Settling in Place features contemporary installations by artists Aylan Couchie, Martha Griffith and Charmaine Lurch. The artists are concerned with excavating and making visible material reminders of diverse and contested histories of place, settlement and community-making in Ontario. In each of the projects, the artist takes on the question of how to memorialize hidden and erased histories.

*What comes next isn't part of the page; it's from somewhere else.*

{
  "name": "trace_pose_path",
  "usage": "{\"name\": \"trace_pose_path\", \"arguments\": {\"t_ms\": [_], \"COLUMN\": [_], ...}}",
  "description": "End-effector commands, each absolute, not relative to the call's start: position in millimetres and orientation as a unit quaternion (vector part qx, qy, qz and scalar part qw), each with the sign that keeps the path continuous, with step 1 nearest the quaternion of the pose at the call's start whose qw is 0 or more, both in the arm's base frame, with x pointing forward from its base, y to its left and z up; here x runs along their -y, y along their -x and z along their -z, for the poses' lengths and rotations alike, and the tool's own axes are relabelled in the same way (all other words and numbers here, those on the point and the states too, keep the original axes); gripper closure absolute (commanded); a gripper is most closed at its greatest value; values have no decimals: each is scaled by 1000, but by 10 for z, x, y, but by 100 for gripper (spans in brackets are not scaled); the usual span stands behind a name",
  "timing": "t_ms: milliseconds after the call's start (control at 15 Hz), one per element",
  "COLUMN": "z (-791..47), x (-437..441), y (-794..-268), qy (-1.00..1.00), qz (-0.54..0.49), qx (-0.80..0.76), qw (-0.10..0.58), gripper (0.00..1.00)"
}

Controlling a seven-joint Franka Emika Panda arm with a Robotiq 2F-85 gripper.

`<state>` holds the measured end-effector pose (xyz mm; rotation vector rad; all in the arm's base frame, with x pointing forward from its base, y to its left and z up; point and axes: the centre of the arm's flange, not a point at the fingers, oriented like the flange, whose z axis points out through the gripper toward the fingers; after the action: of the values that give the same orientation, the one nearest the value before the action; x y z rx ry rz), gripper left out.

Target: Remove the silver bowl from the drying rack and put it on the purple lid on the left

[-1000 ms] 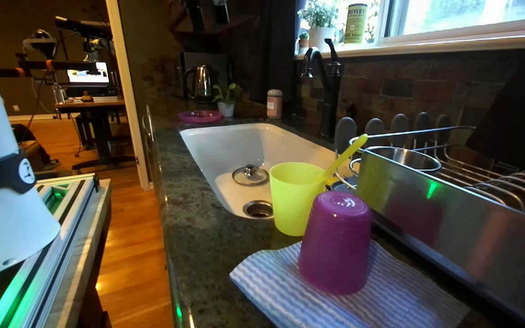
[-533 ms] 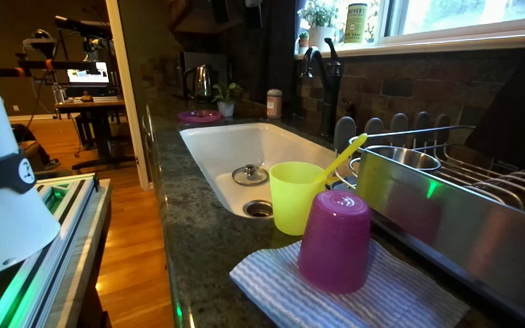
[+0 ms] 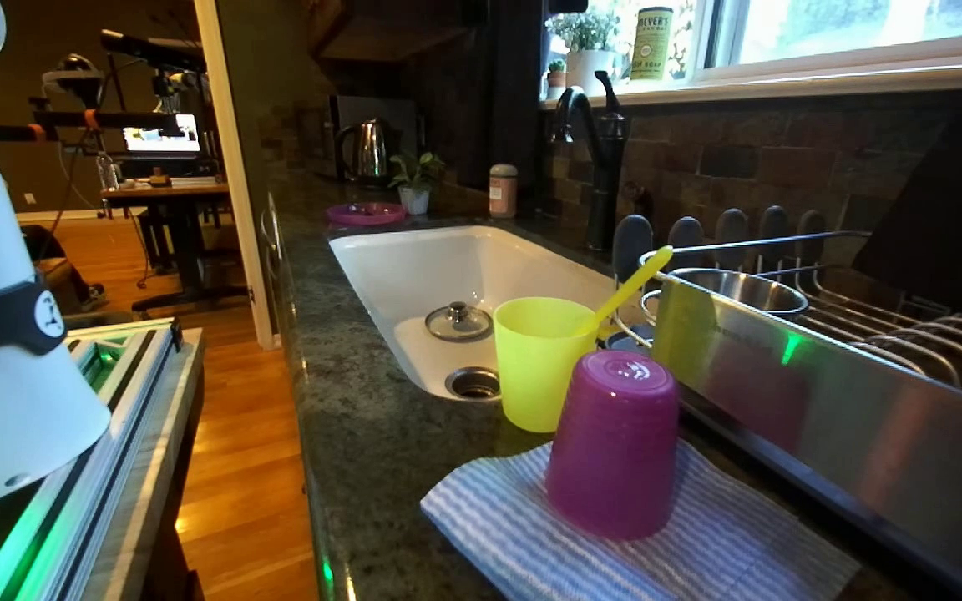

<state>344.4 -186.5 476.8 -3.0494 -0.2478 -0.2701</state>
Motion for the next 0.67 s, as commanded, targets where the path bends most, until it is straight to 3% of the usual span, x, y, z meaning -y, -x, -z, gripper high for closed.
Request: {"name": "trace_pose_path", "arguments": {"t_ms": [0,200,600], "z": [-4764,-4736,-4665], "x": [1856,1901,2955], "y": [-3454,-3491,-3693], "qy": [992,992,967], "qz": [87,89,94], "qx": [81,82,235], "qw": [36,40,42], "gripper": [0,0,0]}}
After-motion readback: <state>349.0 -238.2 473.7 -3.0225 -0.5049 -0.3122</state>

Aylan Couchie’s project Aki (2018) consists of four clear vitrines that house “acknowledgements” in English and Anishinaabemowin. Written in ashes created from three traditional medicines—cedar, sweetgrass and sage—the statements assert the long presence of the Wendat and Anishinaabe peoples on the shorelines of Lake Simcoe. Martha Griffith’s Fables and Shadows (2017/18) is a collection of handmade ceramic plate multiples based on a shard of 19th century Blue Willow plate found on the property of early Black settler and preacher, Edward Patterson, in nearby Grey County. Charmaine Lurch’s installation Blueprint for a Mobile and Visible Carriage (2017/18) tells the story of formerly enslaved couple Lucie and Thornton Blackburn, the first taxicab owners in the city of York, today known as Toronto.
The re-opening of the Oro African Methodist Episcopal Church in August 2016 and The Journals of Mary O’Brien, 1828-1838 serve as inspiration for the exhibition.